▸ **Saved data entries**
[Start of Attachment]

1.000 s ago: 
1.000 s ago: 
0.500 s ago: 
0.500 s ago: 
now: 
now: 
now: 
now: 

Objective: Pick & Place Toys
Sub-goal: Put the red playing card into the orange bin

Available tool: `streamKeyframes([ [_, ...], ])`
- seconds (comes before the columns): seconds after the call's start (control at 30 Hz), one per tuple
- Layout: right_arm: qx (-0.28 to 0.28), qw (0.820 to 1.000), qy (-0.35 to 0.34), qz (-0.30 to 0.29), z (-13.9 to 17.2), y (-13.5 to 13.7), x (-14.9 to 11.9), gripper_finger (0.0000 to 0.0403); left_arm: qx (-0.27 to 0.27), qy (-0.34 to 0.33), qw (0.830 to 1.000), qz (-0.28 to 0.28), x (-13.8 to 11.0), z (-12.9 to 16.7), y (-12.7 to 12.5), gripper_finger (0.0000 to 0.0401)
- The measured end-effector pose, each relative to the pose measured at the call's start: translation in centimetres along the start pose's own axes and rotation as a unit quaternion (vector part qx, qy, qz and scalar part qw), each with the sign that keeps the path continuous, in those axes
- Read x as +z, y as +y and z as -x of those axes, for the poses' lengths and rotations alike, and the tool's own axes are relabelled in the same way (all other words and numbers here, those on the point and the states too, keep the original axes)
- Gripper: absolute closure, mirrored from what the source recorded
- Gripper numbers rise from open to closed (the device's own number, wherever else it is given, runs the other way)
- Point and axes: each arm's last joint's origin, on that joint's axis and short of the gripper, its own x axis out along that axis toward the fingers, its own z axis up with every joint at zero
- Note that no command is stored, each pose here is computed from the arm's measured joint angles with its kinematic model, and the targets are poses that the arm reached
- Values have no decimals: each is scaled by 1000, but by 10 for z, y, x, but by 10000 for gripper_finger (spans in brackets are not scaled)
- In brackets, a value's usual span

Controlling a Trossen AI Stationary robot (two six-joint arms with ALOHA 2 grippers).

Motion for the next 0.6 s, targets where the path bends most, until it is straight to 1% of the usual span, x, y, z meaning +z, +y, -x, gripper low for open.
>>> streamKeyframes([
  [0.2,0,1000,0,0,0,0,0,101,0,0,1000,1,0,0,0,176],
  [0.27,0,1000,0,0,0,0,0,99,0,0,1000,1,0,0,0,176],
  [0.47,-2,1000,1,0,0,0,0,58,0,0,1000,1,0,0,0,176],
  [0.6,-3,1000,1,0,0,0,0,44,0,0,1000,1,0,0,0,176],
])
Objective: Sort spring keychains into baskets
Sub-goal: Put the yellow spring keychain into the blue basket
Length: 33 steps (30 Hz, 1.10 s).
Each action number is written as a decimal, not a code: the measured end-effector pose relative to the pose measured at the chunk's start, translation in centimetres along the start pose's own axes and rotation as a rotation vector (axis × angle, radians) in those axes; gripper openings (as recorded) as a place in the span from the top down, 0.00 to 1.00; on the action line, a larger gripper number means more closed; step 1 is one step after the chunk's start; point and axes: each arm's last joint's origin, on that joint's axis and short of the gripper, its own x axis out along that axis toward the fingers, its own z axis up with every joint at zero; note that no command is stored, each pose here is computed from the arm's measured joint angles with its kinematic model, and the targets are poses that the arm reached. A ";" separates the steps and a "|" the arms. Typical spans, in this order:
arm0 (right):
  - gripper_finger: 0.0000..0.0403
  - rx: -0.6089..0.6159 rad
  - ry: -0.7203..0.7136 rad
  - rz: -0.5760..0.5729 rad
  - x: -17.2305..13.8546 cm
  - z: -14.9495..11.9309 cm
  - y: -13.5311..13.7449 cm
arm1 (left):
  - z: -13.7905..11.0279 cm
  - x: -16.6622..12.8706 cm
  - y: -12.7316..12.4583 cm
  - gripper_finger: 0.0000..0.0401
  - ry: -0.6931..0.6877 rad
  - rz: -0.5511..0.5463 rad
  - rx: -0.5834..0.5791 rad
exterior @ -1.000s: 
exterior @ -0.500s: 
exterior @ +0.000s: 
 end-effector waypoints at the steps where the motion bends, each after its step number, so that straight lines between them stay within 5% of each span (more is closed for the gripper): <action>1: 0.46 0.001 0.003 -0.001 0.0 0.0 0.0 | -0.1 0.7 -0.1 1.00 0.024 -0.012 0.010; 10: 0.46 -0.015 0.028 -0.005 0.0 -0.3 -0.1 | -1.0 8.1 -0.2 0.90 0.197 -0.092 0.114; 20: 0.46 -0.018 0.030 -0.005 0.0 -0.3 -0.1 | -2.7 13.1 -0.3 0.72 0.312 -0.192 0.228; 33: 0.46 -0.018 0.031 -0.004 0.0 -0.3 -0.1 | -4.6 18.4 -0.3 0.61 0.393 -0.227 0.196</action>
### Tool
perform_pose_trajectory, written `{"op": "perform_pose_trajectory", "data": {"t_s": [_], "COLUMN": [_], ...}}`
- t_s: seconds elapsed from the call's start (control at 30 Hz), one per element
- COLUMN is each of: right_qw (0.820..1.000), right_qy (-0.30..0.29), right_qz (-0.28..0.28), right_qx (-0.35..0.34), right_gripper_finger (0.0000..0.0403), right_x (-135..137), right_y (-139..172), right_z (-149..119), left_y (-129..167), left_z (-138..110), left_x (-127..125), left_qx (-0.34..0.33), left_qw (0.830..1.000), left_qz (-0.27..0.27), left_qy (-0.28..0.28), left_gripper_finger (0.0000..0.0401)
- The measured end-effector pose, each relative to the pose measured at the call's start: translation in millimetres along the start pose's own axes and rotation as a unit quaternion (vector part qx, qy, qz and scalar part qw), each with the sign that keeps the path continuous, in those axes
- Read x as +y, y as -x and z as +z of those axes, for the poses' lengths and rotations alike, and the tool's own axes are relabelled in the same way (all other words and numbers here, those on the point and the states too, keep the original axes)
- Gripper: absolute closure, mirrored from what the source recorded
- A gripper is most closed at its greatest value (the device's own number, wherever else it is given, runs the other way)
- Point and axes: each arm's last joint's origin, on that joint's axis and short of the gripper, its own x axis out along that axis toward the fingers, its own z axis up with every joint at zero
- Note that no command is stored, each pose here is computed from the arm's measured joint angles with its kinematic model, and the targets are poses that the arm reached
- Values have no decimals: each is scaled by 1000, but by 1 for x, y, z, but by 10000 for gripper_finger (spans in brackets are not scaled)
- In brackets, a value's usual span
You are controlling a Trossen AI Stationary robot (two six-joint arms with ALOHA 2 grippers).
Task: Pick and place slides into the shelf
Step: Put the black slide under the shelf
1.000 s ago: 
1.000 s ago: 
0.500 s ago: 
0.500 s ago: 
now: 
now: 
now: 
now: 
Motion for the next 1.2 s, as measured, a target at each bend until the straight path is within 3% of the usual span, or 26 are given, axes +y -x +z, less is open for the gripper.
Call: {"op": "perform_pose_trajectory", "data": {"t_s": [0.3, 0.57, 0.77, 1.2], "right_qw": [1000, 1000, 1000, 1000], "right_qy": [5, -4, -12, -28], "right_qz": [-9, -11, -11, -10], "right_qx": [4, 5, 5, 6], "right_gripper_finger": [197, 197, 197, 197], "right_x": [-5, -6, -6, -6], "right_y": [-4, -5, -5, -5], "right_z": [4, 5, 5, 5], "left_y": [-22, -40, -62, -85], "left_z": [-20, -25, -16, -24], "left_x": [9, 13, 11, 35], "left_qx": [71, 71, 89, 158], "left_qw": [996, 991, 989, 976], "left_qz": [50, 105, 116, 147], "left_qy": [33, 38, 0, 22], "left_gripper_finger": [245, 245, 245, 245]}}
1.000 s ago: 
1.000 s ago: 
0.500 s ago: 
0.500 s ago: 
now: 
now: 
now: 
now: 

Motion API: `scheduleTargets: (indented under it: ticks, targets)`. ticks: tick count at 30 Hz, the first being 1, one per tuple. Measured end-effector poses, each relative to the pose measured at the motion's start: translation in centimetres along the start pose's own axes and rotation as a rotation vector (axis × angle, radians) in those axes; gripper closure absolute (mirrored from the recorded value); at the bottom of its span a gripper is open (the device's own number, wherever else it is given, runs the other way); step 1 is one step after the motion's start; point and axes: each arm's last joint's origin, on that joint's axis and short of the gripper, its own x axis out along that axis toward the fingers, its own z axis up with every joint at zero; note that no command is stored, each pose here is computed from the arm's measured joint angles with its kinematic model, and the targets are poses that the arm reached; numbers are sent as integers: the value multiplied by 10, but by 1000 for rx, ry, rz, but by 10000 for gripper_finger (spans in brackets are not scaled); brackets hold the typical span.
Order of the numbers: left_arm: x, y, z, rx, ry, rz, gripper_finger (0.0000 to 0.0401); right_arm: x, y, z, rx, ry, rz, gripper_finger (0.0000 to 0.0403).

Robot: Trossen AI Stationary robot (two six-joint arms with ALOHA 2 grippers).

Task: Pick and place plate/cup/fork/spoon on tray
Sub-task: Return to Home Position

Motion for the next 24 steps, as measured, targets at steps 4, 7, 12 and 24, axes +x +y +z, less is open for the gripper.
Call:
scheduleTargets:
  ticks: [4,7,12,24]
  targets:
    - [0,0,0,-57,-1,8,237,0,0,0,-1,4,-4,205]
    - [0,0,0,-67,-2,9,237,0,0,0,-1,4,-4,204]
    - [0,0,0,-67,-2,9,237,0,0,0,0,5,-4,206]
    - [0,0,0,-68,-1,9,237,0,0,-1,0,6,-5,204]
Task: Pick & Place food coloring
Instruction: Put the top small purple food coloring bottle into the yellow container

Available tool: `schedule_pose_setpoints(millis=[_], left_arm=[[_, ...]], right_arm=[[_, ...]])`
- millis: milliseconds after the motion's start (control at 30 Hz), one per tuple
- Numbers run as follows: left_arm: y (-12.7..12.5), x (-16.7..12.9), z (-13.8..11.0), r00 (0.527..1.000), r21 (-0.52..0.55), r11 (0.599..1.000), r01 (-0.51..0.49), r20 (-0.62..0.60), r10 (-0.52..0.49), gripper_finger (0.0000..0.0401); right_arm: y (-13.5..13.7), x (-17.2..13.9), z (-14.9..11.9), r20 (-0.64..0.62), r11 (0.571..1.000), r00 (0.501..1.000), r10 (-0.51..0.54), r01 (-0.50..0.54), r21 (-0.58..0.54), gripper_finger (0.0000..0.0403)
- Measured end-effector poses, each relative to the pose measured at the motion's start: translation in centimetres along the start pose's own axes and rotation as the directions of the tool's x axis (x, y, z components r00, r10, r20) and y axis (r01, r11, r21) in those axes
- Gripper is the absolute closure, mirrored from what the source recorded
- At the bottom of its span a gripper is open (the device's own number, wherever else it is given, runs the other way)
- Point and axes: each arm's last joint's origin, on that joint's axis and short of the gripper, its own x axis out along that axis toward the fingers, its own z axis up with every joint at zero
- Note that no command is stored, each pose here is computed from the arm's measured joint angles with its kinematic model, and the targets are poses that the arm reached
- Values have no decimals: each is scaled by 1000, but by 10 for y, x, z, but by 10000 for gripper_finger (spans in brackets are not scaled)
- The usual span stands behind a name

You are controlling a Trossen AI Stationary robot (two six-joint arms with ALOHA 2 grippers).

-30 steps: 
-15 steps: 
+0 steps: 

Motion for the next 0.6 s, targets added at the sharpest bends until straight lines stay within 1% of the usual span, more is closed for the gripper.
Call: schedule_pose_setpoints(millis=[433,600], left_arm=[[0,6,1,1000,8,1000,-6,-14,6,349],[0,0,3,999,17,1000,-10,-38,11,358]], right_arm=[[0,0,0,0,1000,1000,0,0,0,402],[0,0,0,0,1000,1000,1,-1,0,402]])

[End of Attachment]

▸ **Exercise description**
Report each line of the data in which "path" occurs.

▸ **Exercise output**
- The measured end-effector pose, each relative to the pose measured at the call's start: translation in centimetres along the start pose's own axes and rotation as a unit quaternion (vector part qx, qy, qz and scalar part qw), each with the sign that keeps the path continuous, in those axes
Motion for the next 0.6 s, targets where the path bends most, until it is straight to 1% of the usual span, x, y, z meaning +z, +y, -x, gripper low for open.
- The measured end-effector pose, each relative to the pose measured at the call's start: translation in millimetres along the start pose's own axes and rotation as a unit quaternion (vector part qx, qy, qz and scalar part qw), each with the sign that keeps the path continuous, in those axes
Motion for the next 1.2 s, as measured, a target at each bend until the straight path is within 3% of the usual span, or 26 are given, axes +y -x +z, less is open for the gripper.

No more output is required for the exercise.